# [What is required]
Within the entries below, please retype exactly the lines starting with the line that has "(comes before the" and going on through the line that has "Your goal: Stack", but not the pictures.

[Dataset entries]
● ● ● ● ●
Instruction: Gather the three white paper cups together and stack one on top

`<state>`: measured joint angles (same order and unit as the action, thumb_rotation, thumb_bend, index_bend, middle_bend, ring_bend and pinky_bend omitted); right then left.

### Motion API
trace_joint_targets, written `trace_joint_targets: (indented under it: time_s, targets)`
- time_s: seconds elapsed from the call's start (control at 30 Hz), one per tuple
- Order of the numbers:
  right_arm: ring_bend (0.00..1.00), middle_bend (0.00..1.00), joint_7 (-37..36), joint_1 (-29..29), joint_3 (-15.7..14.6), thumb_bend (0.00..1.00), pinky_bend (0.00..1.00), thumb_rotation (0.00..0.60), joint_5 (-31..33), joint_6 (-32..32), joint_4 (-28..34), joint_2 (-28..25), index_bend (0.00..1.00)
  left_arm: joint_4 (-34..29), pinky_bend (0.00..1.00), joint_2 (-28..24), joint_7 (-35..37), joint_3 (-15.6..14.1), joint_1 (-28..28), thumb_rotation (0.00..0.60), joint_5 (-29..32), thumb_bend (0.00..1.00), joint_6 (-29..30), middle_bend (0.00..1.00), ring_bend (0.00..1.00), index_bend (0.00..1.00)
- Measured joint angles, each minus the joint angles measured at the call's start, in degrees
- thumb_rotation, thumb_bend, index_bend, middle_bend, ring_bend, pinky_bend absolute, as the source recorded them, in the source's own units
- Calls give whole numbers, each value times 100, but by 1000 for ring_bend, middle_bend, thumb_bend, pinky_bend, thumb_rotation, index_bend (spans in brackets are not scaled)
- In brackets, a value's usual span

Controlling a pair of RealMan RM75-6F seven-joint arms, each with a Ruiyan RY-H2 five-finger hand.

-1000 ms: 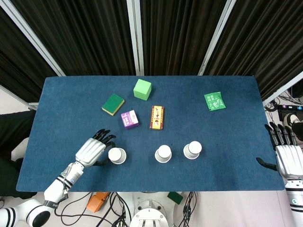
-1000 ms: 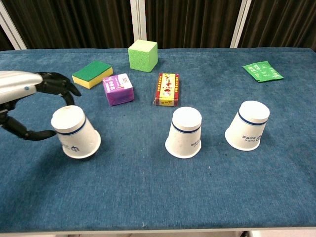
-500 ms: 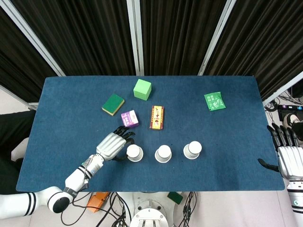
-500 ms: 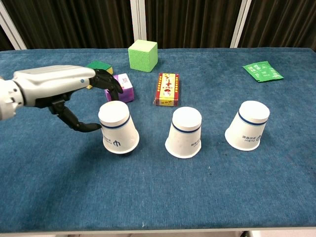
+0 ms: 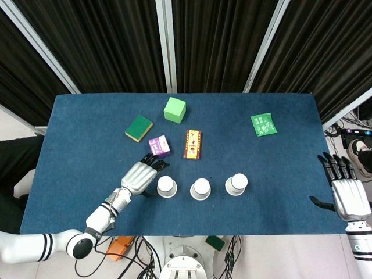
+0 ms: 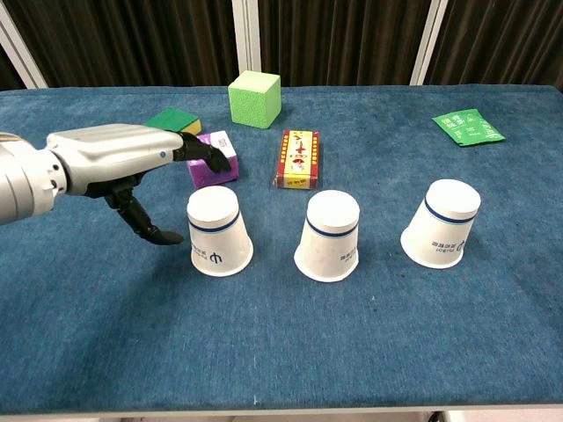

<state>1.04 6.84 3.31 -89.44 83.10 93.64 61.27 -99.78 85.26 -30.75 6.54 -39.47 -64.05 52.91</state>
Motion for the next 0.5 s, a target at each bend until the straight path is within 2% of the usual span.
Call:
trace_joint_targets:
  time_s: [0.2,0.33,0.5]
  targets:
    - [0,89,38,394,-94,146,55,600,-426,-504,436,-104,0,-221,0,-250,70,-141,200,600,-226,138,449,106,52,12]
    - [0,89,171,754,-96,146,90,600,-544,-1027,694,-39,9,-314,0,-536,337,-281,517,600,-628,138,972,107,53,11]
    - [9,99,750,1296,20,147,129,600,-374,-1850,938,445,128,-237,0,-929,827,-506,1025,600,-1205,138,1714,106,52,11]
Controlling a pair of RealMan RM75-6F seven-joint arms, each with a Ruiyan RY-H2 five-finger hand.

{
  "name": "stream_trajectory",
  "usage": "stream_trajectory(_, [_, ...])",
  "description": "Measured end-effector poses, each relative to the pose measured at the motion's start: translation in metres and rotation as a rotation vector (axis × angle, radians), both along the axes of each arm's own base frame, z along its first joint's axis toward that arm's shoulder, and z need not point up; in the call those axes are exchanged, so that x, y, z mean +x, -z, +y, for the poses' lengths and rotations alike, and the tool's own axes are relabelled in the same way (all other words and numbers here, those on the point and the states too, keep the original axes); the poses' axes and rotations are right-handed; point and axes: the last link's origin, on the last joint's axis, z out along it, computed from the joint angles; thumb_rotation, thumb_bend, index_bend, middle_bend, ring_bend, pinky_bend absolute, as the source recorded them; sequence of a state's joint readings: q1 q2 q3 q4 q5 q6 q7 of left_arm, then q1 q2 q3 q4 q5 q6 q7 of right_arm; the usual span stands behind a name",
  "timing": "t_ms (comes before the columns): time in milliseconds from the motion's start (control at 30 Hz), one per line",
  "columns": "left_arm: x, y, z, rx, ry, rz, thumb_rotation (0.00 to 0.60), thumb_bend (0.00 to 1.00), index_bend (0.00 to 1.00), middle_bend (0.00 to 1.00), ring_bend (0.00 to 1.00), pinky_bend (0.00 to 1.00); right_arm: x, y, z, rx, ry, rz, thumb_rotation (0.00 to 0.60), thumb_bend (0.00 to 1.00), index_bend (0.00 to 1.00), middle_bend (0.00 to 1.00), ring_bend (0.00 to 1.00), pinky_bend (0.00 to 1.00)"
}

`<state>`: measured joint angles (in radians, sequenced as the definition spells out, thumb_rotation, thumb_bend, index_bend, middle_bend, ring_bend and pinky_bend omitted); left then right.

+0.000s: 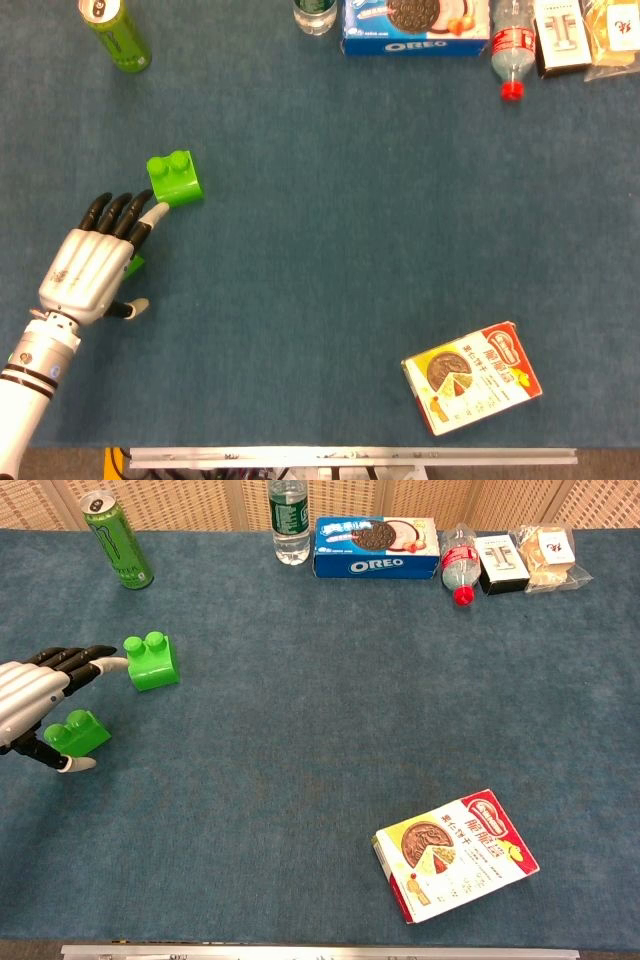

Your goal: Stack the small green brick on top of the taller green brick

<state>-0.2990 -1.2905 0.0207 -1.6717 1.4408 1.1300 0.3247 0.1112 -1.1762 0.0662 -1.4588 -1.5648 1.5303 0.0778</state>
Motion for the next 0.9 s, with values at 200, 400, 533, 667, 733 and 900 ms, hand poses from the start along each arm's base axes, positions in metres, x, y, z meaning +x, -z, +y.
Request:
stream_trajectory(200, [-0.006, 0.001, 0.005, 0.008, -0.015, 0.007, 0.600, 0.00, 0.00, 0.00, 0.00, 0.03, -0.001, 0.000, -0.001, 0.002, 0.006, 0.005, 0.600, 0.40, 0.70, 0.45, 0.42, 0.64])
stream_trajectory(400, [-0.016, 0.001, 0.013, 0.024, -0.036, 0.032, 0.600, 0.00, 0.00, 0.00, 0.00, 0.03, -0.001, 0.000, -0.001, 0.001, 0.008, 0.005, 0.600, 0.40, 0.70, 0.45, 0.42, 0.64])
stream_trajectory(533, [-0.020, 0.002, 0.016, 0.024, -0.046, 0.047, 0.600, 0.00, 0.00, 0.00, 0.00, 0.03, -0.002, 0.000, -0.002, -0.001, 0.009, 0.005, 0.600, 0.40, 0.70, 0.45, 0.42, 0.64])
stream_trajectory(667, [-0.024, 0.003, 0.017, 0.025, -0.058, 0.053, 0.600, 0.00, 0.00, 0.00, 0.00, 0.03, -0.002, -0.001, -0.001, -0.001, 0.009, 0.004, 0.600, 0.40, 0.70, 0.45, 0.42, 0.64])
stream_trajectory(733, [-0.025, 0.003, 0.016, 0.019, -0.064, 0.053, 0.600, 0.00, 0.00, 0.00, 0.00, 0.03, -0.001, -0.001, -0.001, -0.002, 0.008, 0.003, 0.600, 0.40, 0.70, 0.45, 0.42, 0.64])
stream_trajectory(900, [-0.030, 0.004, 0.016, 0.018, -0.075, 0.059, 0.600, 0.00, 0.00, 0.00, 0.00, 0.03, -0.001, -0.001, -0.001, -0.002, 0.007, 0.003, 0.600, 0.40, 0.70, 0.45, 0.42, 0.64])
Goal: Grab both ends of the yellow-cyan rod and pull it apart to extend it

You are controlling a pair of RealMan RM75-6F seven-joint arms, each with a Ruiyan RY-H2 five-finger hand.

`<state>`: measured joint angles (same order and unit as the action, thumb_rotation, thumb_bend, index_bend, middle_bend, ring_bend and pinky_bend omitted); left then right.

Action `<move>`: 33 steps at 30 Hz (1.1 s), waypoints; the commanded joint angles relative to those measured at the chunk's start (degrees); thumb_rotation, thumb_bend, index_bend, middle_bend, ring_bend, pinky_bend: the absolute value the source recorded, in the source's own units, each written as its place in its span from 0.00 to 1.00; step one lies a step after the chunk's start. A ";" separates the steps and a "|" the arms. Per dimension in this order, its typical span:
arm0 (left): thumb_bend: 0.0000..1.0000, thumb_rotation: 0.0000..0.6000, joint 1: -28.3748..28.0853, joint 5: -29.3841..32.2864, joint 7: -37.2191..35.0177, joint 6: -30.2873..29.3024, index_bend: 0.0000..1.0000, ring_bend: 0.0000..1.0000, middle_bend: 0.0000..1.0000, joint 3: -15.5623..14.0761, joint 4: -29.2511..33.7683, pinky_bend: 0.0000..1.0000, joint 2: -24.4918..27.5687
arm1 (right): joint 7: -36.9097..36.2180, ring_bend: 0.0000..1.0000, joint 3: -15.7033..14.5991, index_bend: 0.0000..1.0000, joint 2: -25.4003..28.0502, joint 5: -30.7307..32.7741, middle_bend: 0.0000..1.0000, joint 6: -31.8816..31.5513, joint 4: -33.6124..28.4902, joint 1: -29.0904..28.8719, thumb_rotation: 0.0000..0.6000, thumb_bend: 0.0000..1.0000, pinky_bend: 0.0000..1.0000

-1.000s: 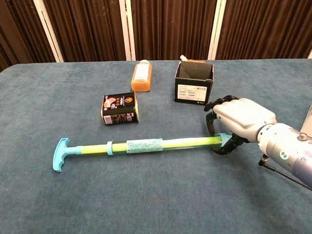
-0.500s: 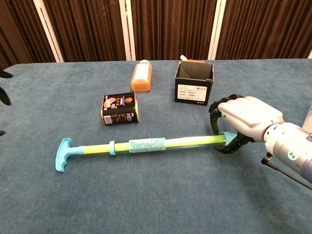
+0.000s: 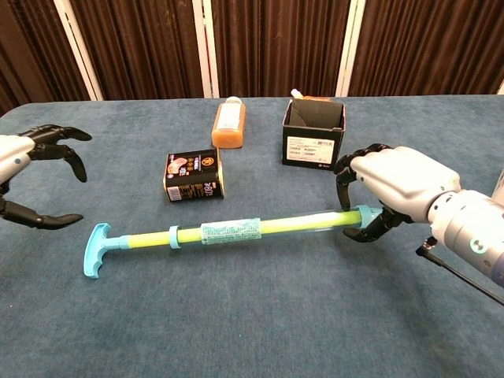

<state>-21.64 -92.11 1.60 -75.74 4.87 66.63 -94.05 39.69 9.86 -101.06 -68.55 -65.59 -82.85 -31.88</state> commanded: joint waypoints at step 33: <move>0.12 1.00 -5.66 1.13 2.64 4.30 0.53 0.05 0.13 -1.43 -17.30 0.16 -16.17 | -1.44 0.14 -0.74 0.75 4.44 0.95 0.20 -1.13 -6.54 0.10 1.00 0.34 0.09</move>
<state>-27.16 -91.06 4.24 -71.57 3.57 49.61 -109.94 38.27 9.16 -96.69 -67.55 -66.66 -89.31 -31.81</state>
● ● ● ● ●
# [Exercise result]
  "timing": "t_ms (comes before the columns): time in milliseconds from the motion's start (control at 30 Hz), one per line",
  "columns": "left_arm: x, y, z, rx, ry, rz, thumb_rotation (0.00 to 0.60), thumb_bend (0.00 to 1.00), index_bend (0.00 to 1.00), middle_bend (0.00 to 1.00), ring_bend (0.00 to 1.00), pinky_bend (0.00 to 1.00); right_arm: x, y, z, rx, ry, rz, thumb_rotation (0.00 to 0.60), thumb_bend (0.00 to 1.00), index_bend (0.00 to 1.00), middle_bend (0.00 to 1.00), ring_bend (0.00 to 1.00), pinky_bend (0.00 to 1.00)"
}

`<state>`: measured joint angles (in radians, sequenced as the definition spells out, thumb_rotation, thumb_bend, index_bend, middle_bend, ring_bend and pinky_bend omitted); left then right.

+0.000s: 

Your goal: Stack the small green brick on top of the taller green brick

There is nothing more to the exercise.